WORK ORDER:
Scan the listing and copy each line where the word "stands" is present.

Segment Start: DATASET EXTRACT

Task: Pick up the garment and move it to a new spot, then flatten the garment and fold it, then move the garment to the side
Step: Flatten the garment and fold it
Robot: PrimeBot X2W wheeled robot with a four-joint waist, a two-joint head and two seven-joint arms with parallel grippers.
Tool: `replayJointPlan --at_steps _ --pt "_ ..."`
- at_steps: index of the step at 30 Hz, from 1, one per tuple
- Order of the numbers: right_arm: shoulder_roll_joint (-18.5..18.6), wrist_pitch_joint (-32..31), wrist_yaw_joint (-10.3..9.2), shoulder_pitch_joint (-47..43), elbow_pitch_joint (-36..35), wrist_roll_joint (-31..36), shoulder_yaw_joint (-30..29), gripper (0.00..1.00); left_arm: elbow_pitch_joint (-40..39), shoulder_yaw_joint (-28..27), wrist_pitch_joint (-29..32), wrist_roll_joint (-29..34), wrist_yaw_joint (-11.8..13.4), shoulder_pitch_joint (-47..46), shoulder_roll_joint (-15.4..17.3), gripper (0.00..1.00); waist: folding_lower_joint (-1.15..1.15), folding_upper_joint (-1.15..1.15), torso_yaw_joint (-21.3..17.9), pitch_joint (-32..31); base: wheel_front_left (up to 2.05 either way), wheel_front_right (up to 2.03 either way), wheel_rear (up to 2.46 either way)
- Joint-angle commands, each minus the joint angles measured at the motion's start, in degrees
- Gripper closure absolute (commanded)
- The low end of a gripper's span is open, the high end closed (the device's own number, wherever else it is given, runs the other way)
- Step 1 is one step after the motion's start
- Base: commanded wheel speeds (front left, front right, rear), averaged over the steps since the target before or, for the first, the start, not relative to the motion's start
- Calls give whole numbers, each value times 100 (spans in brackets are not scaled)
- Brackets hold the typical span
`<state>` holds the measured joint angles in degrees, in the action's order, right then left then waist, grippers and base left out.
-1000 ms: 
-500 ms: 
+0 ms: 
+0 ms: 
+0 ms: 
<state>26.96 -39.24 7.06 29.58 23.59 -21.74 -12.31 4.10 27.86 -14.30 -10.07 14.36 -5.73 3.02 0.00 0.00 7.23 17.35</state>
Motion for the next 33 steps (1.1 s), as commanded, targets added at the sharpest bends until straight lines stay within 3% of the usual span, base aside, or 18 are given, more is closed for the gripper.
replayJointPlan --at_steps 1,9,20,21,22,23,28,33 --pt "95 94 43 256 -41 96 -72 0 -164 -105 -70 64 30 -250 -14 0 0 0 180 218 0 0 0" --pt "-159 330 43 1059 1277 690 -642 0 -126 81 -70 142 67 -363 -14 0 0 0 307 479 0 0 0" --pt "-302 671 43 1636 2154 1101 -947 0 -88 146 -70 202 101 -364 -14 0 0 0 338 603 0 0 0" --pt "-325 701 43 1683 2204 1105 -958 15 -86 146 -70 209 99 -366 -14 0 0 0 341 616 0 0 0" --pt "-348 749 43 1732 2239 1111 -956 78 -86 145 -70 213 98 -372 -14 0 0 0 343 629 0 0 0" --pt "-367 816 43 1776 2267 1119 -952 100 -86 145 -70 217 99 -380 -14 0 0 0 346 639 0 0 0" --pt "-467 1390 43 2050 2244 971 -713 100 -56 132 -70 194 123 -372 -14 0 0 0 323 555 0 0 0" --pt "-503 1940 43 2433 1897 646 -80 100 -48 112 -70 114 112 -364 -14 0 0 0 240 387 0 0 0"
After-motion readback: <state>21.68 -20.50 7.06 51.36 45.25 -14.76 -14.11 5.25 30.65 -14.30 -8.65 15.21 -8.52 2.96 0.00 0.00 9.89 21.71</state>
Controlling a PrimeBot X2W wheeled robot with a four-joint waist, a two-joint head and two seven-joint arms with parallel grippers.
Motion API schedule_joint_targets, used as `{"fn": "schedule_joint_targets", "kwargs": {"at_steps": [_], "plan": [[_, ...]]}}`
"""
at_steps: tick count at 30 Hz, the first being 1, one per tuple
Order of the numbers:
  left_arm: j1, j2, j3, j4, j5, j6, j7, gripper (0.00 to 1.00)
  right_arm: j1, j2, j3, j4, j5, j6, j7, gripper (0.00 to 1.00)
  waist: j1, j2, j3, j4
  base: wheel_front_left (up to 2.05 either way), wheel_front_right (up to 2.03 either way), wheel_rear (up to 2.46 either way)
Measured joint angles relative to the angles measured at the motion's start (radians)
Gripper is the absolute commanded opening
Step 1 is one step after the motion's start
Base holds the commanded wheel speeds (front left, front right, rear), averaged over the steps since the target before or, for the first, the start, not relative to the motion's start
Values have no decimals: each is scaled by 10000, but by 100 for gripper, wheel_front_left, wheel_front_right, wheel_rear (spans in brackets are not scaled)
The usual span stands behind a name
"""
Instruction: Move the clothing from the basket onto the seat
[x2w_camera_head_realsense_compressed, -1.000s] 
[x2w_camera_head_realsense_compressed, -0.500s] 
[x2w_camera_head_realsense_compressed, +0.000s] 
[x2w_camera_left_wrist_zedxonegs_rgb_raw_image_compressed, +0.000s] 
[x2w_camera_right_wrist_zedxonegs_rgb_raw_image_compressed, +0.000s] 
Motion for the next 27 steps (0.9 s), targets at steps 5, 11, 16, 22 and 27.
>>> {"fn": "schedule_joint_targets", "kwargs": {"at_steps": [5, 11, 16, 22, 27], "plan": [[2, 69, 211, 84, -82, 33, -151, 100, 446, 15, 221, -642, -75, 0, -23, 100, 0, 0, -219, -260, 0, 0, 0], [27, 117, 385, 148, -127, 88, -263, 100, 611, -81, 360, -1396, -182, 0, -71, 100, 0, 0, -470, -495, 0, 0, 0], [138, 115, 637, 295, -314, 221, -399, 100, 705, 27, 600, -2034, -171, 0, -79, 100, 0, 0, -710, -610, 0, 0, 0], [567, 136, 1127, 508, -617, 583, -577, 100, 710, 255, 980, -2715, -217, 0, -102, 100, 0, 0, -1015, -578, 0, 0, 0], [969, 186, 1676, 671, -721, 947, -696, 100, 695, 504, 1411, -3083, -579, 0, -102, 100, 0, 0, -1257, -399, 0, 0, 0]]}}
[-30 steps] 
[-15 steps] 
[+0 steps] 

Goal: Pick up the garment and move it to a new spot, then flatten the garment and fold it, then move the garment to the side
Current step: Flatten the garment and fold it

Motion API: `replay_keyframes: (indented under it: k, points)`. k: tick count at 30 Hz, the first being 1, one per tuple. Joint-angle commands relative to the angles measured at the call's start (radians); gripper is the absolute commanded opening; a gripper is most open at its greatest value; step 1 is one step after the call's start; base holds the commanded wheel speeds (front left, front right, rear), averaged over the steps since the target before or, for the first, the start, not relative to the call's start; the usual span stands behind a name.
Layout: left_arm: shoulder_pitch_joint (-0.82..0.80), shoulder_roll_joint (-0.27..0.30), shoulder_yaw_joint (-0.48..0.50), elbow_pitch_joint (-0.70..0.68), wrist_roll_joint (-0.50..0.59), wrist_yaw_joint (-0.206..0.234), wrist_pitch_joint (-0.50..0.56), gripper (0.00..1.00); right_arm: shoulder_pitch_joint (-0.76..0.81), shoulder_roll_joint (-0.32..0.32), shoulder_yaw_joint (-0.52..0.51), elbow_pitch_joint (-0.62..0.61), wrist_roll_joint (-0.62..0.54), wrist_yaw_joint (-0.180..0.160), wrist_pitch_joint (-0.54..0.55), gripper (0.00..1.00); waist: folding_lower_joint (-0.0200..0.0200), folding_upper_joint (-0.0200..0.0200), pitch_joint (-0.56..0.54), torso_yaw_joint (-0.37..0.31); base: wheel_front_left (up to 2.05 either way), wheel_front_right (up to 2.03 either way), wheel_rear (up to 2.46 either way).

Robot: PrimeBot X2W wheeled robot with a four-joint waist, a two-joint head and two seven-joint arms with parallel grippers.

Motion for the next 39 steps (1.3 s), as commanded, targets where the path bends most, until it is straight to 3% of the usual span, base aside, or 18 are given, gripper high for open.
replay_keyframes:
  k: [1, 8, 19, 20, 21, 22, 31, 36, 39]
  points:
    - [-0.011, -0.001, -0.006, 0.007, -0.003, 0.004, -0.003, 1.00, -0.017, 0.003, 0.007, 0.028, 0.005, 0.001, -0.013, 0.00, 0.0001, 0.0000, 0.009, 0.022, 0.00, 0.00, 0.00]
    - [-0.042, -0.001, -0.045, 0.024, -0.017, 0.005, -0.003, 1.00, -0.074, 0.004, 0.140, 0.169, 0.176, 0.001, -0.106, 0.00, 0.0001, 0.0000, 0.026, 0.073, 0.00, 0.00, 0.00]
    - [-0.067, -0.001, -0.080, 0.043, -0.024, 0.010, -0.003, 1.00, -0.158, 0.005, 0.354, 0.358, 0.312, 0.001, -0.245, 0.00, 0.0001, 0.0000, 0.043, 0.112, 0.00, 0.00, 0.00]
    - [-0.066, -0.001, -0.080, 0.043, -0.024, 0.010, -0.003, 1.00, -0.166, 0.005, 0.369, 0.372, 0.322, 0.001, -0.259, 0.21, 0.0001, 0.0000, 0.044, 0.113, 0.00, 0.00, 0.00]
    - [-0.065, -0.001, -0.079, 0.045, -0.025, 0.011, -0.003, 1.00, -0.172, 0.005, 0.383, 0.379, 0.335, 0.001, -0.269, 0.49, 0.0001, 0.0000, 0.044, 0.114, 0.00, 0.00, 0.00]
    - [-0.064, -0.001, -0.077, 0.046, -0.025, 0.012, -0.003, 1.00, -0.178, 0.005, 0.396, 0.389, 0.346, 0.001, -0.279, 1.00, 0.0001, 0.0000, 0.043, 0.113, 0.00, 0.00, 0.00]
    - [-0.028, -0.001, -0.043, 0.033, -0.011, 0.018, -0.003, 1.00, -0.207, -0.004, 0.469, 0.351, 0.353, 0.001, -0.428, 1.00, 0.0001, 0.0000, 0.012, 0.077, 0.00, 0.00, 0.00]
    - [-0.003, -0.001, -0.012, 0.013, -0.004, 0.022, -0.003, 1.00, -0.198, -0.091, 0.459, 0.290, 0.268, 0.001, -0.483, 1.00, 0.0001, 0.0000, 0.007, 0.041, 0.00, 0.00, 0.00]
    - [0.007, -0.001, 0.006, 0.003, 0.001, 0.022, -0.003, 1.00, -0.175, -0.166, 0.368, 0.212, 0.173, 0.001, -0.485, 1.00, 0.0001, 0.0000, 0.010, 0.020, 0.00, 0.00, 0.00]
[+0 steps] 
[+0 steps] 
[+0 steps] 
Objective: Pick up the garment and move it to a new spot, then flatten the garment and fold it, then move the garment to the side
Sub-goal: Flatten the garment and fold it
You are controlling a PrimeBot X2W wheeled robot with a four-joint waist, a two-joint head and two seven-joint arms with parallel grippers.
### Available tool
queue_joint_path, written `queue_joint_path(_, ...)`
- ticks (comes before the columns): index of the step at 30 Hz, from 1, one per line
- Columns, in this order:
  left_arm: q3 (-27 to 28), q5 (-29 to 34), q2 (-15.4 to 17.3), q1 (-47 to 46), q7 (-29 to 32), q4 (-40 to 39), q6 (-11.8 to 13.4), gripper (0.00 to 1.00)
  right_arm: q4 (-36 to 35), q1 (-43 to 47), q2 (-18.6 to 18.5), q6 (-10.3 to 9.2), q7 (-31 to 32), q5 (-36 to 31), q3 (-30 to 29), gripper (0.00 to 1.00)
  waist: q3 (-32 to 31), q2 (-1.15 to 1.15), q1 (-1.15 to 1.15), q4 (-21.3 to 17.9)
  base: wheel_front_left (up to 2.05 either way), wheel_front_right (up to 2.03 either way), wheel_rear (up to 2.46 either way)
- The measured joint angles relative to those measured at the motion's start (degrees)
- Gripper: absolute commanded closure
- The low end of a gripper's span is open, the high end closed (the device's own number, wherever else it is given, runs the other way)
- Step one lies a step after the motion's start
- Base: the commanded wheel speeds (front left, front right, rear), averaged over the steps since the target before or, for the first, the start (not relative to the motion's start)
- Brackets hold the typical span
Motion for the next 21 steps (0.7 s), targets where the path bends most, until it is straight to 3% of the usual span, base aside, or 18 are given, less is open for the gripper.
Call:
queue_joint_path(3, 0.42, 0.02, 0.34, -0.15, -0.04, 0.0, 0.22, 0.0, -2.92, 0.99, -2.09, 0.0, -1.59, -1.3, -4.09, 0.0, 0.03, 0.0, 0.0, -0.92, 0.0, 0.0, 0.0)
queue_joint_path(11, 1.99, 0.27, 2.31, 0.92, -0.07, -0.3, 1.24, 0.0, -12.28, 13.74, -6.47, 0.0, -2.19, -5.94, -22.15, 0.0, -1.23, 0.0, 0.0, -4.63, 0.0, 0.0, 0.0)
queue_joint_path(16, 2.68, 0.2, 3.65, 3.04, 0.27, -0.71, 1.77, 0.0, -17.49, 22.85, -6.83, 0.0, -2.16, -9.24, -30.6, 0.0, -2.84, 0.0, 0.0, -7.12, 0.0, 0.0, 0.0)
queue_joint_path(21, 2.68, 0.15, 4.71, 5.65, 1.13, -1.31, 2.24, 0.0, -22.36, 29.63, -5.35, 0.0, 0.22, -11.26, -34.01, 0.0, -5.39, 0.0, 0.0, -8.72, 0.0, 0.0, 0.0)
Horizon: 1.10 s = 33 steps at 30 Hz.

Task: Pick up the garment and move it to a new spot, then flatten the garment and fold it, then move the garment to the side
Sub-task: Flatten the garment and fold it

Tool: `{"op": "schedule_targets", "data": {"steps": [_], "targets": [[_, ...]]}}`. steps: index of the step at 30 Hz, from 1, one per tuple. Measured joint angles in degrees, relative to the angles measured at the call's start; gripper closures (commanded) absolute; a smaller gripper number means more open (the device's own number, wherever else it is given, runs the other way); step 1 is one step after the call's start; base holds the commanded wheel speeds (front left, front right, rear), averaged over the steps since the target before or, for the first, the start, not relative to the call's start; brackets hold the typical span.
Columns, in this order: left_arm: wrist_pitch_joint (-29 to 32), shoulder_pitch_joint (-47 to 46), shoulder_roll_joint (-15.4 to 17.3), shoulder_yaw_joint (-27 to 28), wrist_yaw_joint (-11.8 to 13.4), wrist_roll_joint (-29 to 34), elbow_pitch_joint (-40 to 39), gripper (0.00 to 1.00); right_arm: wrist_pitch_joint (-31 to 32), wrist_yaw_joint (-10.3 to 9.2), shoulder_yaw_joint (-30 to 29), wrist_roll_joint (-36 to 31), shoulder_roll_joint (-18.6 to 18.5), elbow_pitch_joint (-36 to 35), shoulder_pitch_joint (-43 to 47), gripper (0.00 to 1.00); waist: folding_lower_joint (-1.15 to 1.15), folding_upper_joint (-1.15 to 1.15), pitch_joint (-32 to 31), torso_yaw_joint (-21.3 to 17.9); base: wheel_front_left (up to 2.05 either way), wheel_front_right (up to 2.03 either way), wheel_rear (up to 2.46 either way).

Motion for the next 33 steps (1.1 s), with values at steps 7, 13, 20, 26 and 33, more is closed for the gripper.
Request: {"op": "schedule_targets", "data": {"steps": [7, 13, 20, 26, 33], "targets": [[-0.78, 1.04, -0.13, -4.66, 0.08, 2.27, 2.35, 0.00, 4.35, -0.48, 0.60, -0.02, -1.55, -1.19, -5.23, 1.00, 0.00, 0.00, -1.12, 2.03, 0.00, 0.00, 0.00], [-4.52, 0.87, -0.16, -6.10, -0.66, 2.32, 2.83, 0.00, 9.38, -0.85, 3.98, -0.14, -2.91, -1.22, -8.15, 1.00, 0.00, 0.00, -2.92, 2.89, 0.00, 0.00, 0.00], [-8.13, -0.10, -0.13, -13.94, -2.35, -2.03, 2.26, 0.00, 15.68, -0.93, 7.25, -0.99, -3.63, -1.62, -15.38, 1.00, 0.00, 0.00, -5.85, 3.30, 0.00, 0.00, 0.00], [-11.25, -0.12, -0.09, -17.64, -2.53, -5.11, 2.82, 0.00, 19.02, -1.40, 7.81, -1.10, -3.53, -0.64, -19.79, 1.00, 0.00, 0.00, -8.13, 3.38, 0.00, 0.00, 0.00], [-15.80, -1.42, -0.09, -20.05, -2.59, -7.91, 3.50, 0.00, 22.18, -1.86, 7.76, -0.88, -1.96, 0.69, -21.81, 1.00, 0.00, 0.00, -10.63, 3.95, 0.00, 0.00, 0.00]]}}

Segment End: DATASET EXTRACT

ANSWER SECTION:
The usual span stands behind a name
Motion API: `replay_keyframes: (indented under it: k, points)`. k: tick count at 30 Hz, the first being 1, one per tuple. Joint-angle commands relative to the angles measured at the call's start (radians); gripper is the absolute commanded opening; a gripper is most open at its greatest value; step 1 is one step after the call's start; base holds the commanded wheel speeds (front left, front right, rear), averaged over the steps since the target before or, for the first, the start, not relative to the call's start; the usual span stands behind a name.

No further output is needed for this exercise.